**HOW TO COMPLETE THIS TASK**
Everything from the first line of the data through the line with "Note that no" is to be echoed exactly, minus the pictures.
────
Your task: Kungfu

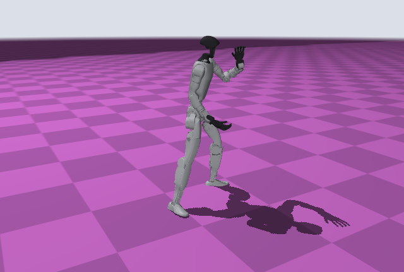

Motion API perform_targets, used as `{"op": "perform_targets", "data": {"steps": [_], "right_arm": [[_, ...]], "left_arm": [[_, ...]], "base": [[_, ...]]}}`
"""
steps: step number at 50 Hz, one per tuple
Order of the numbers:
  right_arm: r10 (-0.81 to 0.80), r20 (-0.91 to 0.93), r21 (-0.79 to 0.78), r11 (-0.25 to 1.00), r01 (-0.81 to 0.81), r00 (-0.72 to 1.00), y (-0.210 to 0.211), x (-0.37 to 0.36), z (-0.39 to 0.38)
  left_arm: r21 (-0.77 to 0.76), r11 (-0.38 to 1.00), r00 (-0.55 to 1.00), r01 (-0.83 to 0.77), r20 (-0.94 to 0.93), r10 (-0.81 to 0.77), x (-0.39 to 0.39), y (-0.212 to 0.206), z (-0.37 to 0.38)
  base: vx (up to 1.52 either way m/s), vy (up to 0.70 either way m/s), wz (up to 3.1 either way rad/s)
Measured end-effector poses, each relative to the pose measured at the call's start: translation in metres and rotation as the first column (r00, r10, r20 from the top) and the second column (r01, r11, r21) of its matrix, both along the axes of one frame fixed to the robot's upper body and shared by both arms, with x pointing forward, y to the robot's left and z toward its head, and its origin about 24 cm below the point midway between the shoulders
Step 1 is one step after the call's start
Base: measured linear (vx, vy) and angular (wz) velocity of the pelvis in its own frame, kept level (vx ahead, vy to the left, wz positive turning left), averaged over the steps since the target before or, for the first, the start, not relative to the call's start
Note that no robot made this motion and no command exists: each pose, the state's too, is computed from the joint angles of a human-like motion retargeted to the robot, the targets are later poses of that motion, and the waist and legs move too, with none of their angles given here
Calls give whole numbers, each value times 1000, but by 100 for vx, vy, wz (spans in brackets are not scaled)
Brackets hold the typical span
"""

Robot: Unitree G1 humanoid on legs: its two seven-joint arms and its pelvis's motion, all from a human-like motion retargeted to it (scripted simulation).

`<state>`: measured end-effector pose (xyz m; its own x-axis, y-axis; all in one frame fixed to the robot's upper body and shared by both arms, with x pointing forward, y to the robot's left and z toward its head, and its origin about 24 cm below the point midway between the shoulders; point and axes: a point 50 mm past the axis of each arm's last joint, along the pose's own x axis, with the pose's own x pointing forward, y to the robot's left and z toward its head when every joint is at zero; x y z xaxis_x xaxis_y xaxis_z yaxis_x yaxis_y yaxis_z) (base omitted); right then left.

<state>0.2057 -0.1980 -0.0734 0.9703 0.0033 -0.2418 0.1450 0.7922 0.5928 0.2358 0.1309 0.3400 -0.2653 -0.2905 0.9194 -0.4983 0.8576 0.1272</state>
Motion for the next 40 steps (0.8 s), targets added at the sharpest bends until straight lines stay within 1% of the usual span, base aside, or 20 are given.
{"op": "perform_targets", "data": {"steps": [2, 3, 5, 7, 8, 9, 10, 12, 15, 17, 21, 24, 27, 30, 33, 36, 38, 40], "right_arm": [[96, 1, 72, 993, -96, 995, 29, 47, 1], [172, -60, 107, 980, -165, 983, 43, 63, 0], [260, -234, 221, 953, -209, 937, 61, 79, 1], [34, -279, 296, 954, 53, 960, 35, 91, 13], [-80, -240, 330, 930, 159, 968, 27, 101, 24], [-148, -203, 360, 908, 214, 968, 26, 109, 32], [-194, -168, 387, 889, 246, 967, 29, 115, 39], [-112, -64, 393, 910, 128, 992, 47, 126, 50], [138, 32, 326, 935, -141, 990, 75, 127, 54], [217, 7, 270, 939, -211, 976, 83, 122, 48], [202, -66, 169, 967, -189, 977, 81, 114, 37], [156, -62, 83, 985, -151, 986, 71, 113, 37], [122, 15, -16, 992, -122, 992, 62, 123, 52], [126, 165, -100, 989, -110, 978, 54, 142, 85], [164, 362, -189, 977, -100, 918, 44, 161, 137], [205, 560, -271, 961, -56, 803, 36, 171, 200], [230, 678, -310, 951, -12, 698, 32, 169, 243], [239, 785, -326, 944, 52, 571, 29, 162, 288]], "left_arm": [[-17, 1000, 1000, 16, -16, -16, -9, 24, 7], [-14, 1000, 999, -19, -34, 18, -11, 33, 10], [5, 993, 992, -120, -49, 120, -12, 44, 15], [32, 980, 981, -195, -20, 195, -14, 42, 20], [47, 972, 973, -229, 7, 229, -16, 41, 23], [56, 964, 966, -260, 32, 258, -18, 39, 24], [61, 956, 957, -289, 57, 285, -20, 39, 25], [35, 951, 949, -308, 76, 304, -22, 41, 24], [4, 951, 949, -309, 72, 308, -20, 46, 19], [3, 948, 948, -317, 41, 317, -16, 49, 15], [16, 937, 937, -348, -9, 348, -7, 54, 5], [14, 918, 916, -396, -67, 396, 3, 60, -8], [7, 891, 876, -454, -181, 447, 12, 78, -30], [1, 868, 810, -497, -357, 465, 19, 103, -63], [-23, 854, 718, -520, -554, 422, 15, 133, -104], [-82, 810, 572, -581, -750, 334, 4, 160, -160], [-143, 745, 439, -652, -872, 217, -7, 176, -207], [-209, 640, 297, -739, -954, 32, -22, 182, -264]], "base": [[27, 45, 34], [20, 58, 19], [13, 45, 9], [21, 27, 19], [15, 8, 41], [7, -5, 56], [4, -7, 64], [6, -2, 64], [8, 2, 47], [5, -7, 25], [0, -13, 12], [-7, -21, 1], [-10, -22, -34], [-15, -26, -55], [-21, -40, -73], [-21, -47, -94], [-21, -53, -112], [-24, -52, -113]]}}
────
**TASK SOLUTION**
Your task: Kungfu


Motion API perform_targets, used as `{"op": "perform_targets", "data": {"steps": [_], "right_arm": [[_, ...]], "left_arm": [[_, ...]], "base": [[_, ...]]}}`
"""
steps: step number at 50 Hz, one per tuple
Order of the numbers:
  right_arm: r10 (-0.81 to 0.80), r20 (-0.91 to 0.93), r21 (-0.79 to 0.78), r11 (-0.25 to 1.00), r01 (-0.81 to 0.81), r00 (-0.72 to 1.00), y (-0.210 to 0.211), x (-0.37 to 0.36), z (-0.39 to 0.38)
  left_arm: r21 (-0.77 to 0.76), r11 (-0.38 to 1.00), r00 (-0.55 to 1.00), r01 (-0.83 to 0.77), r20 (-0.94 to 0.93), r10 (-0.81 to 0.77), x (-0.39 to 0.39), y (-0.212 to 0.206), z (-0.37 to 0.38)
  base: vx (up to 1.52 either way m/s), vy (up to 0.70 either way m/s), wz (up to 3.1 either way rad/s)
Measured end-effector poses, each relative to the pose measured at the call's start: translation in metres and rotation as the first column (r00, r10, r20 from the top) and the second column (r01, r11, r21) of its matrix, both along the axes of one frame fixed to the robot's upper body and shared by both arms, with x pointing forward, y to the robot's left and z toward its head, and its origin about 24 cm below the point midway between the shoulders
Step 1 is one step after the call's start
Base: measured linear (vx, vy) and angular (wz) velocity of the pelvis in its own frame, kept level (vx ahead, vy to the left, wz positive turning left), averaged over the steps since the target before or, for the first, the start, not relative to the call's start
Note that no robot made this motion and no command exists: each pose, the state's too, is computed from the joint angles of a human-like motion retargeted to the robot, the targets are later poses of that motion, and the waist and legs move too, with none of their angles given here

The exercise was worked through completely.